Hi all, attaching the coord check plots and also a screen shot of the train loss and auprc plots. I used the Conv1D from the branch, but have also tried

I was looking at the conv plots from the examples and I noticed that one of the layers is constant across width, but after the first step is significantly smaller. Is that an issue?

Mup plot coord_conv_mup

Sp Plot coord_conv_sp

Train Loss Screen Shot 2022-08-01 at 1 12 52 PM

Train AUPRC Screen Shot 2022-08-01 at 1 12 41 PM

I also tried this with a transformer based model and found similar results where the transferred HPs did not result in better performance. I can regenerate those plots if needed.

Is this expected? What can I do to fix this? Having mup work would be a huge unlock for us :D

edwardjhu commented 1 year ago

Hi Zach,

Thanks your for your interest in muP!

A couple things come to mind.

Happy to look into it further if doing the above still doesn't resolve the issue.

zanussbaum commented 1 year ago

Thanks Edward for the suggestions!

Quick clarification, can you expand on what you mean by reason if it's expected?
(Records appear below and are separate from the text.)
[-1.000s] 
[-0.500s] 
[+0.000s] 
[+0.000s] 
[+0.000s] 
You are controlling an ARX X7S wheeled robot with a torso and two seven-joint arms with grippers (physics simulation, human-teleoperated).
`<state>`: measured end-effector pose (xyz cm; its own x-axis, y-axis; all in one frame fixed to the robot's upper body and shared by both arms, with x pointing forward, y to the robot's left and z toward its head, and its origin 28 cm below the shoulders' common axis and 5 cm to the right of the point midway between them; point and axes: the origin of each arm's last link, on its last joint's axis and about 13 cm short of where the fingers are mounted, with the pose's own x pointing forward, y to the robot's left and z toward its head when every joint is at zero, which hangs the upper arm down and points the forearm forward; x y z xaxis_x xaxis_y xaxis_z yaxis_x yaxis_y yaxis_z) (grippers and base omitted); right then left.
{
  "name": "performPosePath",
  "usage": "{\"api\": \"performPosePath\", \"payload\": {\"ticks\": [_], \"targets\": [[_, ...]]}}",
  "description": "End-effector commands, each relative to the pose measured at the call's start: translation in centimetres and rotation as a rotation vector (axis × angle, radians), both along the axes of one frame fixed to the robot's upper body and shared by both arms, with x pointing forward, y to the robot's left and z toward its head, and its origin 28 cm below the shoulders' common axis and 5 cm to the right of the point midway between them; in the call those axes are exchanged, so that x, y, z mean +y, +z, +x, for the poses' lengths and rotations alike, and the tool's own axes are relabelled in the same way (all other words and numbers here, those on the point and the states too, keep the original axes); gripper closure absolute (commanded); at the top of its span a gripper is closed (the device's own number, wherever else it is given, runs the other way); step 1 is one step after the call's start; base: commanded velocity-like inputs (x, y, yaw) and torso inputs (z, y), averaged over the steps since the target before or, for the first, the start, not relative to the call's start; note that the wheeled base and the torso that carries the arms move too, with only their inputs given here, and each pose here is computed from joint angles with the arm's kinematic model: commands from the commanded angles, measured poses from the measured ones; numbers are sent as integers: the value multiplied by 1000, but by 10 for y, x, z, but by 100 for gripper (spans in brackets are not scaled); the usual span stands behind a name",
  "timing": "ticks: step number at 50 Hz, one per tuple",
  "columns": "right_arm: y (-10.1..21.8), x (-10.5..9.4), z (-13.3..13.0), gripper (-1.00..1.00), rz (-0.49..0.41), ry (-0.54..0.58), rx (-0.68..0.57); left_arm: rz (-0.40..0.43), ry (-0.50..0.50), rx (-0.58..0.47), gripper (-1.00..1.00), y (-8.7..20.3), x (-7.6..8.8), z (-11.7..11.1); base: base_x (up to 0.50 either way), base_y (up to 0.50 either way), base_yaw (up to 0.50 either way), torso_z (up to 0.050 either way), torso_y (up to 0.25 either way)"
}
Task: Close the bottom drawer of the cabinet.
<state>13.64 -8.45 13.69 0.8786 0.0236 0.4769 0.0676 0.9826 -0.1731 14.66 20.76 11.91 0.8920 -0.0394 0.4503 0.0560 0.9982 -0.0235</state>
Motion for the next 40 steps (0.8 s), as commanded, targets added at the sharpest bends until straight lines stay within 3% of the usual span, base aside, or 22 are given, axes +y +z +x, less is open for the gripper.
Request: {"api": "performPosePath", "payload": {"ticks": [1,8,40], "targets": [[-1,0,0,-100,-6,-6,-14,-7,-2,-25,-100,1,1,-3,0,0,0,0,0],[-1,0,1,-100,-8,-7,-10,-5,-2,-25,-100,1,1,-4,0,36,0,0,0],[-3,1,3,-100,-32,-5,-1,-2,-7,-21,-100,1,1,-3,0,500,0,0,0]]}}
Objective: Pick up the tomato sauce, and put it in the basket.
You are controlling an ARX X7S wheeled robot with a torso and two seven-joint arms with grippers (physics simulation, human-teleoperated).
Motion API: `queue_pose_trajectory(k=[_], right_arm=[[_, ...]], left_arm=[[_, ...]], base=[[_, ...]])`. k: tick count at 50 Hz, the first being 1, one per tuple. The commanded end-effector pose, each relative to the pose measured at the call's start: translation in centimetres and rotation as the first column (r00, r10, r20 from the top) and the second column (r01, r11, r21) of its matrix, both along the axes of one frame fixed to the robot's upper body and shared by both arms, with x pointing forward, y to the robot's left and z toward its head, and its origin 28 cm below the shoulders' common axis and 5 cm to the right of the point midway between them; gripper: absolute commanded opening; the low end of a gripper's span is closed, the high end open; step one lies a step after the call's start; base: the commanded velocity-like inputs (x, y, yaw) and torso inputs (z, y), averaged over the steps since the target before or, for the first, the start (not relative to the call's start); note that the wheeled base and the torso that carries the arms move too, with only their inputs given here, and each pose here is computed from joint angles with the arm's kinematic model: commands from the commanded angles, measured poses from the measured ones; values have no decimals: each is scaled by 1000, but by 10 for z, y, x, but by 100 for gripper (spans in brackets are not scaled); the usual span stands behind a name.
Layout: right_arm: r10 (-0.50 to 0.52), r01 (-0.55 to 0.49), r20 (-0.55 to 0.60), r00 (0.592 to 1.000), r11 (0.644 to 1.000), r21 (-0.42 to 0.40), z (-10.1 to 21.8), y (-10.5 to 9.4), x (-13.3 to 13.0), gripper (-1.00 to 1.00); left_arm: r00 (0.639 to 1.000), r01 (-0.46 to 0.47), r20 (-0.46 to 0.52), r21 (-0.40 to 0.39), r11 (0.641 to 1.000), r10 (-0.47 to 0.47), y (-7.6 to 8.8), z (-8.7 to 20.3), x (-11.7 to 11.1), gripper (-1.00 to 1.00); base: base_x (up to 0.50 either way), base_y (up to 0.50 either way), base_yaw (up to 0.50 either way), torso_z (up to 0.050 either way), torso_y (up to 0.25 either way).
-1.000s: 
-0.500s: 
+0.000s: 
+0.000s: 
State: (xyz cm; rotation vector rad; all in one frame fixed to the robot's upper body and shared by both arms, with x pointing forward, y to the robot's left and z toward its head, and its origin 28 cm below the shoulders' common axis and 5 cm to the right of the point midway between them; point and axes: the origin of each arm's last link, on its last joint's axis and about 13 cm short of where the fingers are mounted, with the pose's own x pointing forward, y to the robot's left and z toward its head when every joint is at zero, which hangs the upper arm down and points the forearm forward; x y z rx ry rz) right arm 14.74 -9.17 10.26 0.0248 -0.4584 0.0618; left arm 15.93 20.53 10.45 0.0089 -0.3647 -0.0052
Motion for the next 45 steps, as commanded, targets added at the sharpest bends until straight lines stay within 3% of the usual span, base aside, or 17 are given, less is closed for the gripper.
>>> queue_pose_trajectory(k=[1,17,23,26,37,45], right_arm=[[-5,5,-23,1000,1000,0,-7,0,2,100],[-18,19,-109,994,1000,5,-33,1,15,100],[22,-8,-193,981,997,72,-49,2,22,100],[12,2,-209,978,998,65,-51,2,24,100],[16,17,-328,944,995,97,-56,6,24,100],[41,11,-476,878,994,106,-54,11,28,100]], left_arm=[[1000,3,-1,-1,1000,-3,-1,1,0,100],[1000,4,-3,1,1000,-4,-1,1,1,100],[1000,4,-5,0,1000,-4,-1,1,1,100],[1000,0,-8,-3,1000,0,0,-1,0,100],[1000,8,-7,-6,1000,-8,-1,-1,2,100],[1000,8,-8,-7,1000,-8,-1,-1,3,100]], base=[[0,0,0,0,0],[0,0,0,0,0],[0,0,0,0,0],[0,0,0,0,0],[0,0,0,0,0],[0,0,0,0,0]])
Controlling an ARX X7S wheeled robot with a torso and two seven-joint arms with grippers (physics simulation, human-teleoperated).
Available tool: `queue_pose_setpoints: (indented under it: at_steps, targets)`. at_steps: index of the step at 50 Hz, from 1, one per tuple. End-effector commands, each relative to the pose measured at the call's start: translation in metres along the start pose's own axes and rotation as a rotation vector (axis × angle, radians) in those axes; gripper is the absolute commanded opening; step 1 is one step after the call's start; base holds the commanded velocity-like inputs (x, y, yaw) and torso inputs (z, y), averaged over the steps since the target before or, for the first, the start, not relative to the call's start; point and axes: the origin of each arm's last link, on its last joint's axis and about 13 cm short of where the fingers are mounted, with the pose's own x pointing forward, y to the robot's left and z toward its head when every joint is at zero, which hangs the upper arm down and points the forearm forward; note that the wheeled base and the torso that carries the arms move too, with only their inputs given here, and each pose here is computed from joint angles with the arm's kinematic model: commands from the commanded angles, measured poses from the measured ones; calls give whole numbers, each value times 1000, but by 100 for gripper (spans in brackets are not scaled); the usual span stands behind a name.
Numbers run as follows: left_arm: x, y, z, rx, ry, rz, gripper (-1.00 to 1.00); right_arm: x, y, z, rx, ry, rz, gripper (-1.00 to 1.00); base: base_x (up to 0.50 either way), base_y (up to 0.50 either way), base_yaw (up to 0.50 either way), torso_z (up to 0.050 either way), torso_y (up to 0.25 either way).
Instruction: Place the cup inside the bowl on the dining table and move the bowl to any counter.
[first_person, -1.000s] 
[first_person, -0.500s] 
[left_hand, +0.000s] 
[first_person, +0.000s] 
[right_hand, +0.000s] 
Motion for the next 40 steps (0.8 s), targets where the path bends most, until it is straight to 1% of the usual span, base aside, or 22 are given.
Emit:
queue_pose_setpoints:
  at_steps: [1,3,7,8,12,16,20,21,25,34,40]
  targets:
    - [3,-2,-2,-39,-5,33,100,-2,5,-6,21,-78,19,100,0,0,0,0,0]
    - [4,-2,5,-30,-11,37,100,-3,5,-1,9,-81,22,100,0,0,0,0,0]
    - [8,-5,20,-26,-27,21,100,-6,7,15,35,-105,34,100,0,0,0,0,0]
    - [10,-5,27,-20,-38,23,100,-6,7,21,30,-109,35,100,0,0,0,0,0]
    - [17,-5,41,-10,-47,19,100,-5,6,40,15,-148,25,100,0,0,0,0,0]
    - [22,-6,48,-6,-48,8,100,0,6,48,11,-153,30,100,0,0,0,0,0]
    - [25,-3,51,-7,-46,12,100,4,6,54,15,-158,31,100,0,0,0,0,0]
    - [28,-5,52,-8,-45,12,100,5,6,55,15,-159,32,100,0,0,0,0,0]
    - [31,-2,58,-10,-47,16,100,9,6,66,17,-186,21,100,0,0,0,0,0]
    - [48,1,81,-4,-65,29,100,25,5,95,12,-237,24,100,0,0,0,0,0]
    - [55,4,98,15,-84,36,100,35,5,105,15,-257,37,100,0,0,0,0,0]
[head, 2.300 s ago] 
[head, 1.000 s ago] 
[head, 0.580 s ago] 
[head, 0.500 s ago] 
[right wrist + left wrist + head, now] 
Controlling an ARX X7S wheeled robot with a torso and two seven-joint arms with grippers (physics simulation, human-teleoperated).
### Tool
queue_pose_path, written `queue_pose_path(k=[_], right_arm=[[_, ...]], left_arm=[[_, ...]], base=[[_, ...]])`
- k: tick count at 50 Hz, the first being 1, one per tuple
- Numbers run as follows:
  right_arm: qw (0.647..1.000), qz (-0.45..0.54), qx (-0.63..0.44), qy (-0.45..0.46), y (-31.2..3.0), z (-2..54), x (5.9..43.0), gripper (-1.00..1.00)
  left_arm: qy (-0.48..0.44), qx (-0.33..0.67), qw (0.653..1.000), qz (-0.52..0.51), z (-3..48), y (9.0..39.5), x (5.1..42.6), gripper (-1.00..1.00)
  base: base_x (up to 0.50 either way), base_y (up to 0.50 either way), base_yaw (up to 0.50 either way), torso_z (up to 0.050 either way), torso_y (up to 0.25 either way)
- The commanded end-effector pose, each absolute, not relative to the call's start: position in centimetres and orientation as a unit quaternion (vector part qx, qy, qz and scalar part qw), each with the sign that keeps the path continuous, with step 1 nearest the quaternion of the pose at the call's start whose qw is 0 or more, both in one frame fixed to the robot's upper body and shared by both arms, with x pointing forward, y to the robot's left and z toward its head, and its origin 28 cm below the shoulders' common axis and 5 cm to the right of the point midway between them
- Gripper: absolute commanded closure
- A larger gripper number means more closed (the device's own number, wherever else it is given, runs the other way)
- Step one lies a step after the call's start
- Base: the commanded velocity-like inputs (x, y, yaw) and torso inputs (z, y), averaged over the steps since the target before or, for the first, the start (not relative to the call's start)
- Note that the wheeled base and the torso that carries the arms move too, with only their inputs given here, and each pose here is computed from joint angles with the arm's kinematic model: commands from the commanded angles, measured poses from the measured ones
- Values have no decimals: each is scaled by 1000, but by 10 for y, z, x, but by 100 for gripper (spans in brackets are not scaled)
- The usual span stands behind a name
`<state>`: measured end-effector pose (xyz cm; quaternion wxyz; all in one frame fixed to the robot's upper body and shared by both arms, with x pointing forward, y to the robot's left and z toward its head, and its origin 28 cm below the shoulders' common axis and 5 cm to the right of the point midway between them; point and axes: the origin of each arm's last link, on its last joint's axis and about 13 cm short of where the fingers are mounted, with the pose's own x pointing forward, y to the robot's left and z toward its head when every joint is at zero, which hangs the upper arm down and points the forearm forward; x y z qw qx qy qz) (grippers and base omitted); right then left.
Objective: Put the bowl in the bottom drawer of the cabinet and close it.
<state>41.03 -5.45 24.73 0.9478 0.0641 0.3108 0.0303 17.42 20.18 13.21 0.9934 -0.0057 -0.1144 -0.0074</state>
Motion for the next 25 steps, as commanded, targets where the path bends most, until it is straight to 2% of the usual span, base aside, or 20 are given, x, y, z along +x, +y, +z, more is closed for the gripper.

Are there situations where that wouldn't be the case?

And yes they're from a single seed (IIRC). In practice, how many seeds should we take a look at? Does mup only hold when averaged across seeds?

edwardjhu commented 1 year ago

I meant using your knowledge of the specific architecture you are using to reason if there's a bug in the code. E.g., maybe it's okay if it's the output of the first layer if by design the first layer should have a small activation norm.

Our theoretical claim of hyperparameter stability is about the mean performance over random initialization. In practice, whether that holds true depends on the variance of your metrics. Here, AUPRC seems to have a larger variance than loss. However, when transferring to a much wider model (e.g., 40M to 6.7B in our paper), the variance should be small relative to the gain provided by muP, and one seed is fine in that case.

shjwudp commented 1 year ago

I also tried this with a transformer based model and found similar results where the transferred HPs did not result in better performance.

Hi @zanussbaum , I think the following figure may be able to solve your doubts, only when the width is large enough, muP will show the advantage over SP. It shows that when the width is greater than or equal to 2048, muP will show its advantages.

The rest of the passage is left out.